Media outlets in “news deserts” lack originality, geographic relevance and critical information, according to Duke University research.

Assessing Local Journalism: New Deserts, Journalism Divides, and the Determinants of the Robustness of Local News
Duke University Sanford School of Public Policy
By Philip M. Napoli, Matthew Weber, Katie Mccollough and Qun Wang
August 2018

The News Co/Lab’s recent survey showed Americans have more positive views of local news than national outlets, providing news organizations an opportunity to build a strong relationship their audience. But the journalism industry’s failing economic model limits newsrooms’ ability to provide their communities with the information they need, according to a new Duke University study.

The study explores the wide-ranging consequences of underfunded local journalism, and how the issue may disproportionately affect communities based on geographic or demographic characteristics.

Researchers rated content on whether the story was original, about the local community and addressed critical information.

Researchers determined only 17 percent of stories from the sample communities were about the local community. Less than half (44 percent) of the stories were original, and 56 percent contained critical information.

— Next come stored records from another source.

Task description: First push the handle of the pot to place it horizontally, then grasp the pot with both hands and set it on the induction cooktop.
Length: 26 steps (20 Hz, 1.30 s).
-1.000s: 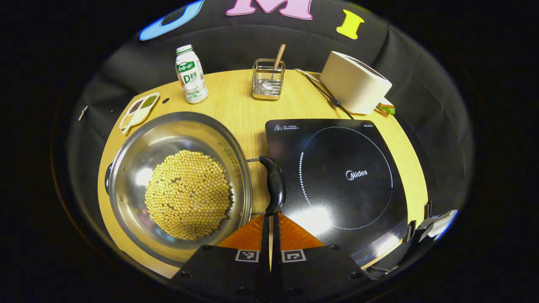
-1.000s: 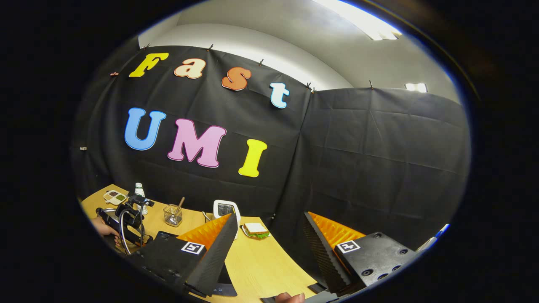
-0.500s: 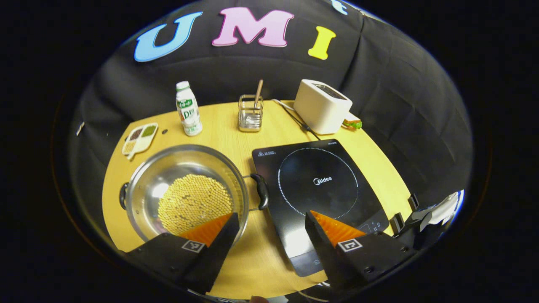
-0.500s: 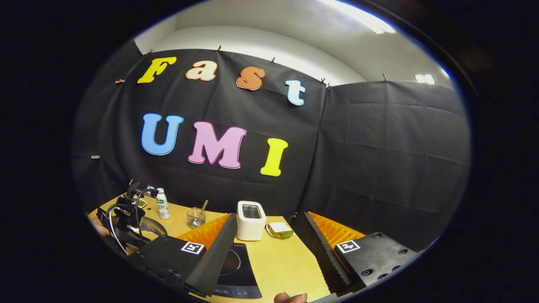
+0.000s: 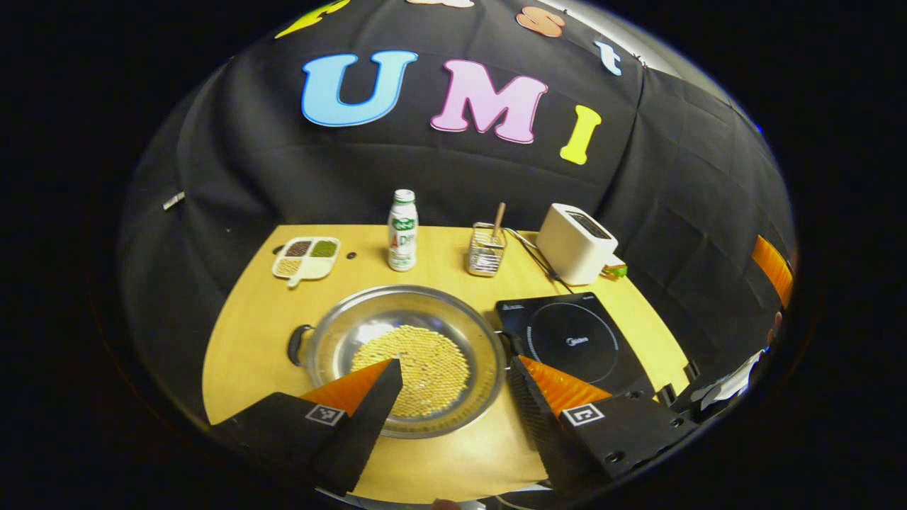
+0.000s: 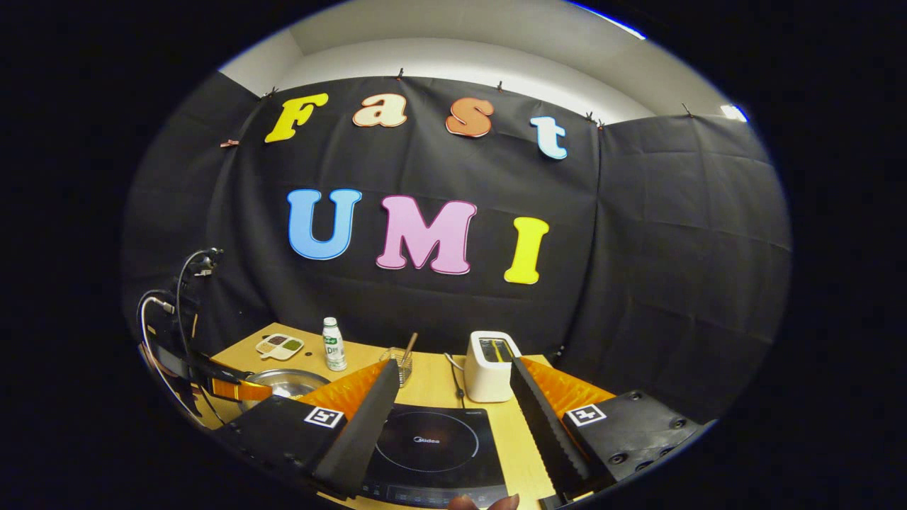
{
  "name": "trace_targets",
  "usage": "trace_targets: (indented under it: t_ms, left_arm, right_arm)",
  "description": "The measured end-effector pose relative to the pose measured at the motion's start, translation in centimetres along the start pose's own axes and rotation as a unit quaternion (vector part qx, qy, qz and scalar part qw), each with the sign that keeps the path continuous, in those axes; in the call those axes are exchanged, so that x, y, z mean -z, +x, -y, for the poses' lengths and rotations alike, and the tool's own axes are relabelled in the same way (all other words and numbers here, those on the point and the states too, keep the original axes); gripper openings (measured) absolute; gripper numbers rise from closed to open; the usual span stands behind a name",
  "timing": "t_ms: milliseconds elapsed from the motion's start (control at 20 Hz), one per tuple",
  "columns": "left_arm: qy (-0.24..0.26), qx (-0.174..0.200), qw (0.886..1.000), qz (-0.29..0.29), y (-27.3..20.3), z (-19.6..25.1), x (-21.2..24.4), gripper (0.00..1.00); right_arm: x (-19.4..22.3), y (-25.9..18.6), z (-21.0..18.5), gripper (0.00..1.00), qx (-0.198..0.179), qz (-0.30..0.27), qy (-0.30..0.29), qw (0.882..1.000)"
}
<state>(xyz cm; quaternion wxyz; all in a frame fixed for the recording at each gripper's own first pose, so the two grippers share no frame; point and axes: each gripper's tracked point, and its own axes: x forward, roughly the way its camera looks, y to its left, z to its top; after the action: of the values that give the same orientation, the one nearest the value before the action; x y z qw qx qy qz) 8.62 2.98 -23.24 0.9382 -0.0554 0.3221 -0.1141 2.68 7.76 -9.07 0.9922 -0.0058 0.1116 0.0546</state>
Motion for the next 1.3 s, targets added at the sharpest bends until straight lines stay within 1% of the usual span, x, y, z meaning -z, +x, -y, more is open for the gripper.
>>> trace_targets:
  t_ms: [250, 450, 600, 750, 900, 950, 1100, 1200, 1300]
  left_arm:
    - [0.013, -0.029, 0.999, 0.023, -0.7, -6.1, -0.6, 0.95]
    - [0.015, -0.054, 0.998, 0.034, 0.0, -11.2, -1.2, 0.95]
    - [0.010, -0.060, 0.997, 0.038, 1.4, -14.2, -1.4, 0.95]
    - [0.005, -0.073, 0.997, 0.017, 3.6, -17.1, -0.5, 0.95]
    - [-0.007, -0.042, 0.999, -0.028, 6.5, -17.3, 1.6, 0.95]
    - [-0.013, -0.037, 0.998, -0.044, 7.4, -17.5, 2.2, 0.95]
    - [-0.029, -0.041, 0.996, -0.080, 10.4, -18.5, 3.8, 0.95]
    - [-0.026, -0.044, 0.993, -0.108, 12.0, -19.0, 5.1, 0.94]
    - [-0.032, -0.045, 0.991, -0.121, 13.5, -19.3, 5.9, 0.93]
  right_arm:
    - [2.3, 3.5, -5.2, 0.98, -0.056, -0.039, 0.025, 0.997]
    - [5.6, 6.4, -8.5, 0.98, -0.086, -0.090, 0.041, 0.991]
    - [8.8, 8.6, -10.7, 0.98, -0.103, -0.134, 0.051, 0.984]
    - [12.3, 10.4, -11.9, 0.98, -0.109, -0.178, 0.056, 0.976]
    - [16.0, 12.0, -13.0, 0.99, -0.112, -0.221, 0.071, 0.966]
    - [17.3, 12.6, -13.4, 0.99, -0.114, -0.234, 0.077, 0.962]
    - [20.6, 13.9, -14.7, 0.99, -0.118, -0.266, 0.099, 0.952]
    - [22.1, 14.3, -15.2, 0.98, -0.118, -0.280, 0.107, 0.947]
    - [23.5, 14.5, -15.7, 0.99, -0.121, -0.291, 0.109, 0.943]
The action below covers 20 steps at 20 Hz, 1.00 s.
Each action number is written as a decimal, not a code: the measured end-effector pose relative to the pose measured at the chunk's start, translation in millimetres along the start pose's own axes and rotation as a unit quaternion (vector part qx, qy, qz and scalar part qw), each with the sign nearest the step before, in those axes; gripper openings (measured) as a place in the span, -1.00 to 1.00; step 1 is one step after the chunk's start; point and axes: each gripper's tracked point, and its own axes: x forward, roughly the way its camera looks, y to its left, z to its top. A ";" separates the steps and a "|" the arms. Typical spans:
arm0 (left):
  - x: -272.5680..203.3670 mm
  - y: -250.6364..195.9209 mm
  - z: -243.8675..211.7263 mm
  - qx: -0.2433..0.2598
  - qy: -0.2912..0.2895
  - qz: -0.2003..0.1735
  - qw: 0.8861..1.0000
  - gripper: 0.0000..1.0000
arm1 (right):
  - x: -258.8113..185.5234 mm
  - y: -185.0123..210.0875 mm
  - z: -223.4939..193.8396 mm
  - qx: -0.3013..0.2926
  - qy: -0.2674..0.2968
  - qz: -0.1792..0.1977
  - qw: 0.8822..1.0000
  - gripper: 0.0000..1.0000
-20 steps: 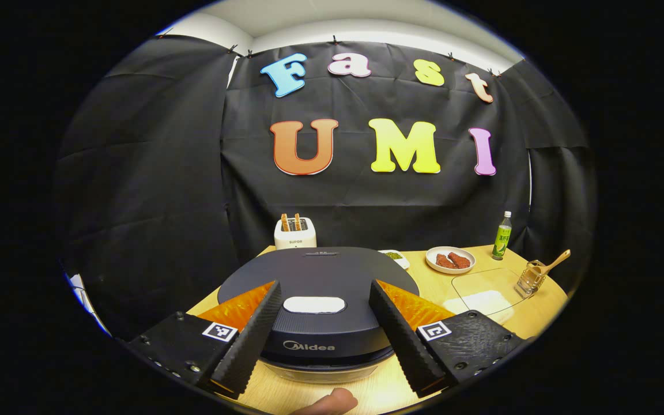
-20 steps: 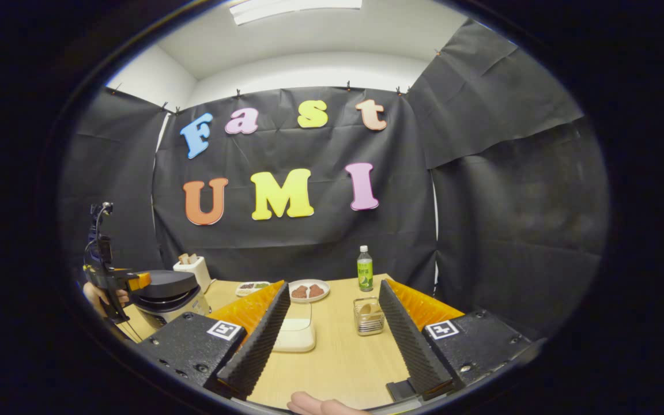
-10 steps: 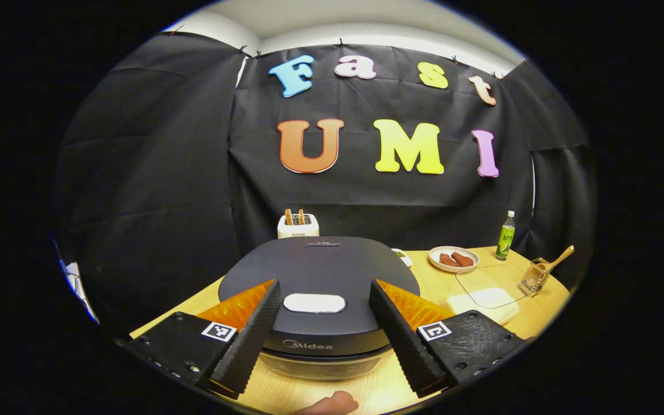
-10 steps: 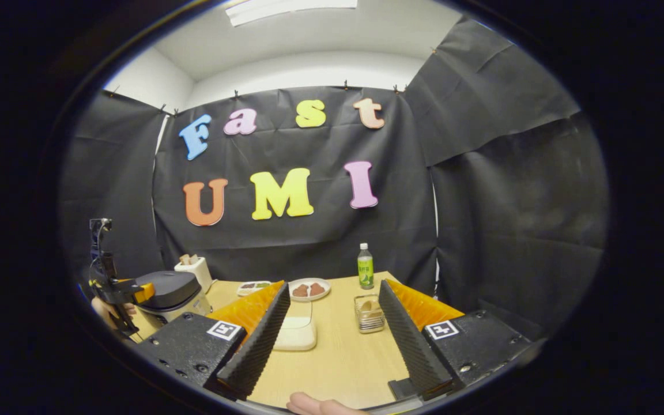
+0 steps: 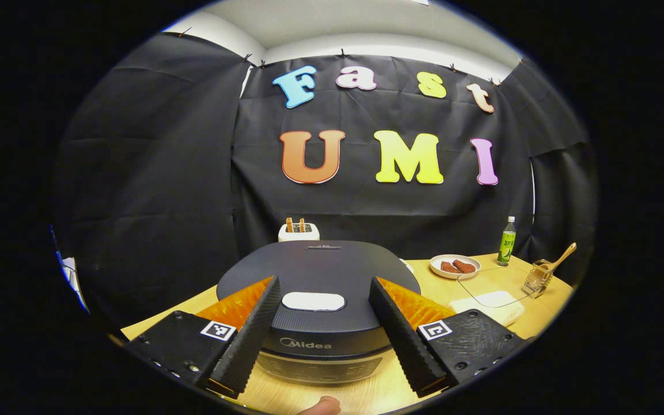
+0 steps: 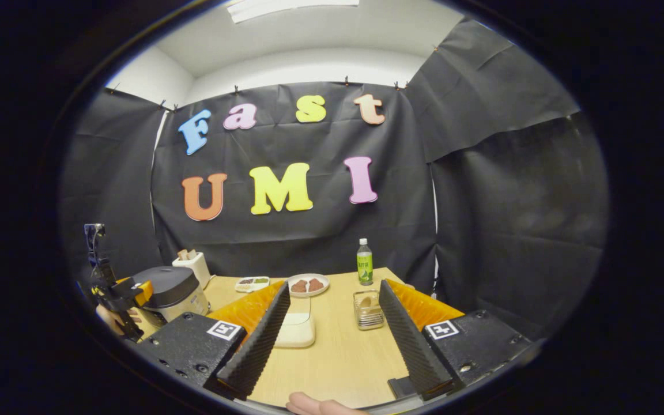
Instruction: Close the left gripper, press the button to open the rice cooker; take a wooden spoon from the chopstick holder with the right hand, scoop a spoonful of rice and pour it into the rice cooker, then put the wooden spoon back into the chopstick holder.
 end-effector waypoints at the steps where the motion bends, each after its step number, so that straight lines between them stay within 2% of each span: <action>1: 0.0 0.3 2.6 0.001 -0.002 0.001 1.000 0.99 | -0.1 1.0 -0.1 -0.001 0.000 0.001 1.000 1.00; 5: -11.1 -2.5 9.9 0.012 0.033 0.004 0.999 0.94 | 1.6 1.8 -0.5 0.000 0.001 0.001 1.000 1.00; 14: -76.1 -23.8 60.7 0.000 0.008 0.010 1.000 0.94 | 1.6 12.9 -1.3 -0.015 0.004 0.004 1.000 1.00; 17: -103.4 -33.9 74.6 0.020 -0.005 0.017 1.000 0.94 | -0.7 17.0 1.3 -0.020 0.002 0.006 1.000 1.00; 20: -127.2 -49.9 87.2 0.024 -0.018 0.008 1.000 0.94 | -3.7 18.9 5.6 -0.028 -0.002 0.006 1.000 1.00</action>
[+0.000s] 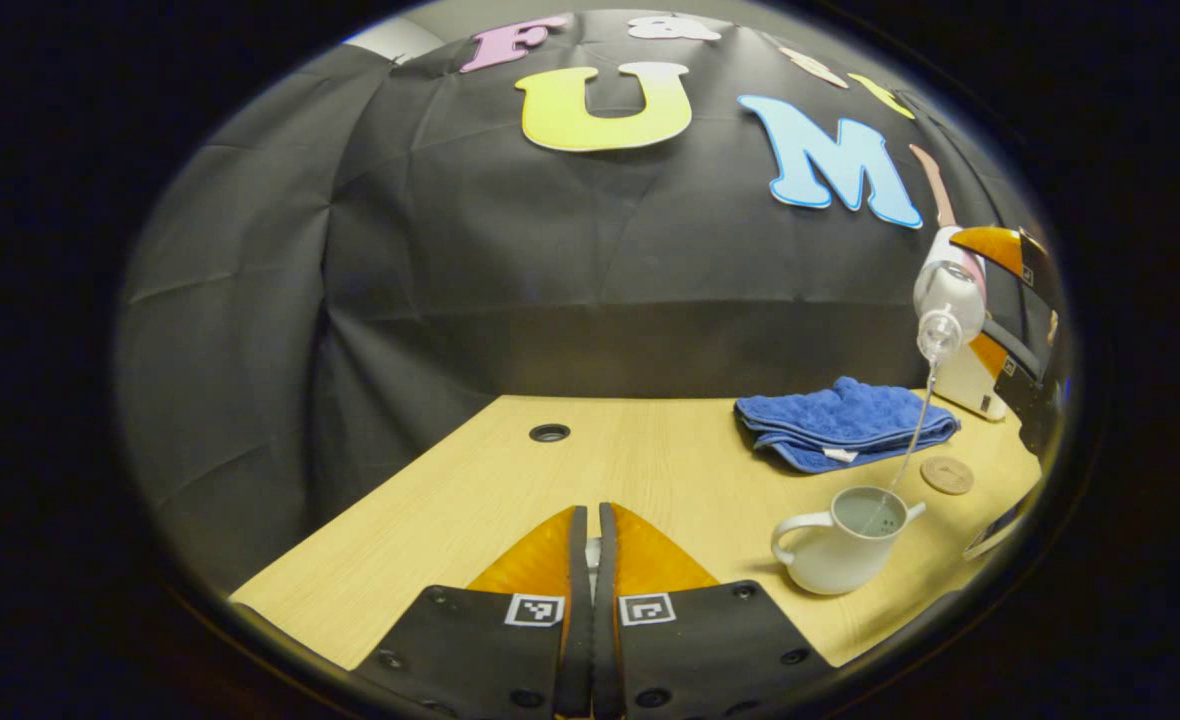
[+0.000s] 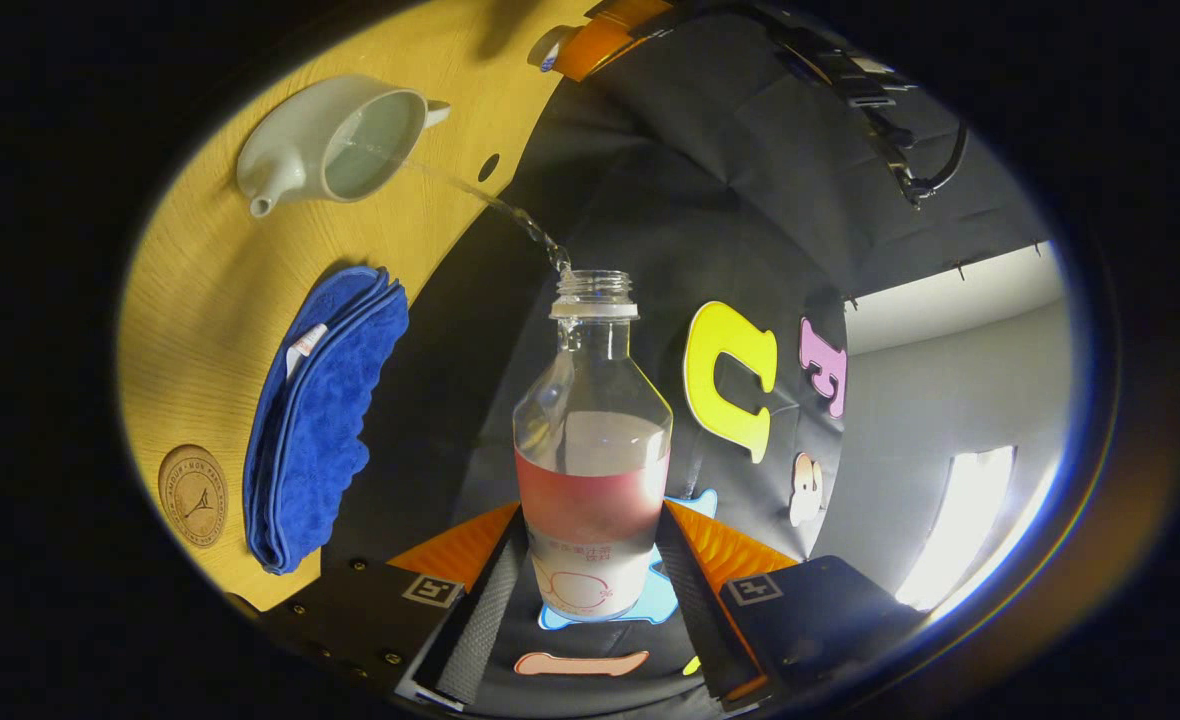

Only 11 percent of content incorporated all three elements, emphasizing how the economic strain on local journalism creates news deserts in small communities.

 

 

Key Numbers

  • 17 percent of stories from the sampled outlets were about the local community, 44 percent were original, and 56 percent contained critical information.
  • 11 percent of content included originality, geographic relevance and critical information.
  • Of the 100 communities sampled, eight produced no news stories. Four of those eight communities had no media outlets.

Study Details

  • Researchers used U.S. Census dated to obtain a list of 493 communities with populations ranging from 20,000 to 300,000. One hundred communities were randomly selected from this list to be included in the study.
  • The study included local television, radio, online and print news outlets.
  • Duke created a record of local news in the 100 communities containing 1.6 million documents — 2.2 terabytes of data — and an archive of more than 16,000 news stories.
  • Local news outlets in the study were observed for two months, between July and September of 2016.